» **DATA SECTION**:
Content starts

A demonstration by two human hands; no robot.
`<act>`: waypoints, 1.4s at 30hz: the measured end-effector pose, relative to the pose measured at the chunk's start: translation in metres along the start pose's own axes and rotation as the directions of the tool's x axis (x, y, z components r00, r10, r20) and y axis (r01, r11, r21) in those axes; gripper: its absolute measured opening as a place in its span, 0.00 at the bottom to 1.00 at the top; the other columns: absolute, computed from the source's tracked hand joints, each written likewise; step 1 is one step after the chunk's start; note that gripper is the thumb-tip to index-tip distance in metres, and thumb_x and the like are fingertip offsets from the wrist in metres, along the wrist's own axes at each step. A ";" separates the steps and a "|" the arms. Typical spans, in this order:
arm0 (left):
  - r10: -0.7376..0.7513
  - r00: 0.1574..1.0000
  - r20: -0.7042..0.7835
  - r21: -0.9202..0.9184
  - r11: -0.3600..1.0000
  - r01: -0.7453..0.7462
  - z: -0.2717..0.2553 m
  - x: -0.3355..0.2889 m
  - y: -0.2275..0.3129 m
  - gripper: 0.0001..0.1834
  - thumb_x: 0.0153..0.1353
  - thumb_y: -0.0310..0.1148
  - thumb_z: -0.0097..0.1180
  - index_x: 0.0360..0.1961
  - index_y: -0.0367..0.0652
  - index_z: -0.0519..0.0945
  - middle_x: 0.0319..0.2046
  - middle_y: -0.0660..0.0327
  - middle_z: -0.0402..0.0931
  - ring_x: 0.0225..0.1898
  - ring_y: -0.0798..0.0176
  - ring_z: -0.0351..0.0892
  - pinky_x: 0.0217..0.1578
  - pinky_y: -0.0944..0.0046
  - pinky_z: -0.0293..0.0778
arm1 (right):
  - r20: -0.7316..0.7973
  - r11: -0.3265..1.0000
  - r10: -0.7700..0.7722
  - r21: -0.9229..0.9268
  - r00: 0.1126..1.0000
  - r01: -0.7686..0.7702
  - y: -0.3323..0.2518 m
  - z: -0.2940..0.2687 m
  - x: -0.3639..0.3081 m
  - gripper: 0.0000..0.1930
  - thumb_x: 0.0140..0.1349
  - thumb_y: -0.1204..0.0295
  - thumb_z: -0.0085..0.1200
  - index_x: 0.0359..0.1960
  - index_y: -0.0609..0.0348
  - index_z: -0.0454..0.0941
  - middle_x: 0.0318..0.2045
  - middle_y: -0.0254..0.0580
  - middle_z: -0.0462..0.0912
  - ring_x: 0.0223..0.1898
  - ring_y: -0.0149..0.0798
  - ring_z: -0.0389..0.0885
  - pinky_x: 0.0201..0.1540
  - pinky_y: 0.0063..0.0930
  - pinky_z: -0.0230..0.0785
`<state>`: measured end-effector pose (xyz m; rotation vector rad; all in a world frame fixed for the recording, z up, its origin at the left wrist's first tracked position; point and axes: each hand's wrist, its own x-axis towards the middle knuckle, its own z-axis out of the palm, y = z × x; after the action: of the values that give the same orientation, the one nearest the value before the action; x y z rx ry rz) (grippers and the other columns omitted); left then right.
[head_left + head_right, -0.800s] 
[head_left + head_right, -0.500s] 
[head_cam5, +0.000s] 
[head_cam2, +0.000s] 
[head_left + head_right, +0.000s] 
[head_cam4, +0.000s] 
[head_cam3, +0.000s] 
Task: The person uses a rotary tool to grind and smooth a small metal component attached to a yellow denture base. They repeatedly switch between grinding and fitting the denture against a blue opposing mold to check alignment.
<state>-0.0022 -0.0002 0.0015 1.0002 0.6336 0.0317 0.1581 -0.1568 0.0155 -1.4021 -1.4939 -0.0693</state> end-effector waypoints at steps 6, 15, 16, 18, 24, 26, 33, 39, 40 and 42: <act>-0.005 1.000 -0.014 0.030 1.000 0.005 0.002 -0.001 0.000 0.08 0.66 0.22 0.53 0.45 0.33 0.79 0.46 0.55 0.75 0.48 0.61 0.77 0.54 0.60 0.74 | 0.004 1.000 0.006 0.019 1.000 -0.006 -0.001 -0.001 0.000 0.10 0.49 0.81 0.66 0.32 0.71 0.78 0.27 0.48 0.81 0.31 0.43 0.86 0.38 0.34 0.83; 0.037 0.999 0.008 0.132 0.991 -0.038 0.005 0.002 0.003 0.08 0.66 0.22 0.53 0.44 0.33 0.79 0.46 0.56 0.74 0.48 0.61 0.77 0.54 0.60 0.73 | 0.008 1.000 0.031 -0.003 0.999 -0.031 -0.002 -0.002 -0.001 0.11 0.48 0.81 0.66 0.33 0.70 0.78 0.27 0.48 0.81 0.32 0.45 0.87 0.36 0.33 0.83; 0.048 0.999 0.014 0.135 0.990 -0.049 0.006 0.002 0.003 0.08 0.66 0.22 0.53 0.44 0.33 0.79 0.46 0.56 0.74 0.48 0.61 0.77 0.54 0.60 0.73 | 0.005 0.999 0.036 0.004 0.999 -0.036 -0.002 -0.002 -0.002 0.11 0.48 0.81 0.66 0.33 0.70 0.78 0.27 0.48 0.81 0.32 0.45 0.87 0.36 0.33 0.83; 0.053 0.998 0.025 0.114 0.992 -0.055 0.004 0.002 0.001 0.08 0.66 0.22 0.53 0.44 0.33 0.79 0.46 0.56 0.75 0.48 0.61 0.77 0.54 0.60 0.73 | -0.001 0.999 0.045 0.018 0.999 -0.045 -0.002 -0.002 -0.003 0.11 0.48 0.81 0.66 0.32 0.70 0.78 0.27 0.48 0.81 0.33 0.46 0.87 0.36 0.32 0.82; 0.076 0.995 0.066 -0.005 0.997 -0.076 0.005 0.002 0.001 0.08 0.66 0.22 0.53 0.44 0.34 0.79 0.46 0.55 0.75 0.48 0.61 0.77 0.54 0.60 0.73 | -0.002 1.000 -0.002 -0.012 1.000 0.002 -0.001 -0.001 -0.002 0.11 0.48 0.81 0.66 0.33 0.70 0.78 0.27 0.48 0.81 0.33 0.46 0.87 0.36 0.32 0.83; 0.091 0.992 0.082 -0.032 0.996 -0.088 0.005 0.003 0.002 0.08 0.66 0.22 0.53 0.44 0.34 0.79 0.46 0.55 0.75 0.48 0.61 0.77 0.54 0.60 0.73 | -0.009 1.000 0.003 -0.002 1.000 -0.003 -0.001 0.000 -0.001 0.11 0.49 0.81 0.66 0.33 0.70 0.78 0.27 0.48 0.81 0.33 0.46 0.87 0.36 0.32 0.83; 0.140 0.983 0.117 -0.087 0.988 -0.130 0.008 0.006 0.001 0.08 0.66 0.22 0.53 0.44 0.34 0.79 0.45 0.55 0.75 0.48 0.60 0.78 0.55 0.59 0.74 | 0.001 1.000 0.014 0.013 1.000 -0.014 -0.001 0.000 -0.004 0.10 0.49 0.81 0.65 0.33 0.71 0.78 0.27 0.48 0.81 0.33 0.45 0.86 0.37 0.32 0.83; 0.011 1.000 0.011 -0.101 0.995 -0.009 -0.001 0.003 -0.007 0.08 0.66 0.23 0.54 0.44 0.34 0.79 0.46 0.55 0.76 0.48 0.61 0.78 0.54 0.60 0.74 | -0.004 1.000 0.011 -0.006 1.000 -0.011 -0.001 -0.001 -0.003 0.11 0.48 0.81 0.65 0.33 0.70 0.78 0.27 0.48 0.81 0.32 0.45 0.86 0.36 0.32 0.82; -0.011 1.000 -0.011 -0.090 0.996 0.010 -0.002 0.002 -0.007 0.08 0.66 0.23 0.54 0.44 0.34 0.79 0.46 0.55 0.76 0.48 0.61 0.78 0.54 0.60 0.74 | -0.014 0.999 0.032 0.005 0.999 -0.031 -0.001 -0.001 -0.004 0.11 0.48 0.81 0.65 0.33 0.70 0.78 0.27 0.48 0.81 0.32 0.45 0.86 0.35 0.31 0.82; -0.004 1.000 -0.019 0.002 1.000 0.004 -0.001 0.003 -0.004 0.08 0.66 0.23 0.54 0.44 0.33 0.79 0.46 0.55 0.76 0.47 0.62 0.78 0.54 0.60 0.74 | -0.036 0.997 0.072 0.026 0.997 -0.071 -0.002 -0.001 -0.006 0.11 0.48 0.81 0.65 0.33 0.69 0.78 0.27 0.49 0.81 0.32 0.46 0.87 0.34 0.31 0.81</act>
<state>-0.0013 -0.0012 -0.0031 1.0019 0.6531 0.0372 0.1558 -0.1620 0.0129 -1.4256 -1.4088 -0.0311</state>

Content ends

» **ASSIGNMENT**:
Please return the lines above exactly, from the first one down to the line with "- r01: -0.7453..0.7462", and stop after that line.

» **OUTPUT BELOW**:
A demonstration by two human hands; no robot.
`<act>`: waypoints, 1.4s at 30hz: the measured end-effector pose, relative to the pose measured at the chunk's start: translation in metres along the start pose's own axes and rotation as the directions of the tool's x axis (x, y, z components r00, r10, r20) and y axis (r01, r11, r21) in those axes; gripper: its absolute measured opening as a place in its span, 0.00 at the bottom to 1.00 at the top; the other columns: absolute, computed from the source's tracked hand joints, each written likewise; step 1 is one step after the chunk's start; note that gripper is the thumb-tip to index-tip distance in metres, and thumb_x and the like are fingertip offsets from the wrist in metres, along the wrist's own axes at each step. A ";" separates the steps and a "|" the arms. Typical spans, in this order:
arm0 (left):
  - r10: -0.7376..0.7513
  - r00: 0.1574..1.0000
  - r20: -0.7042..0.7835
  - r21: -0.9202..0.9184
  - r11: -0.3600..1.0000
  - r01: -0.7453..0.7462

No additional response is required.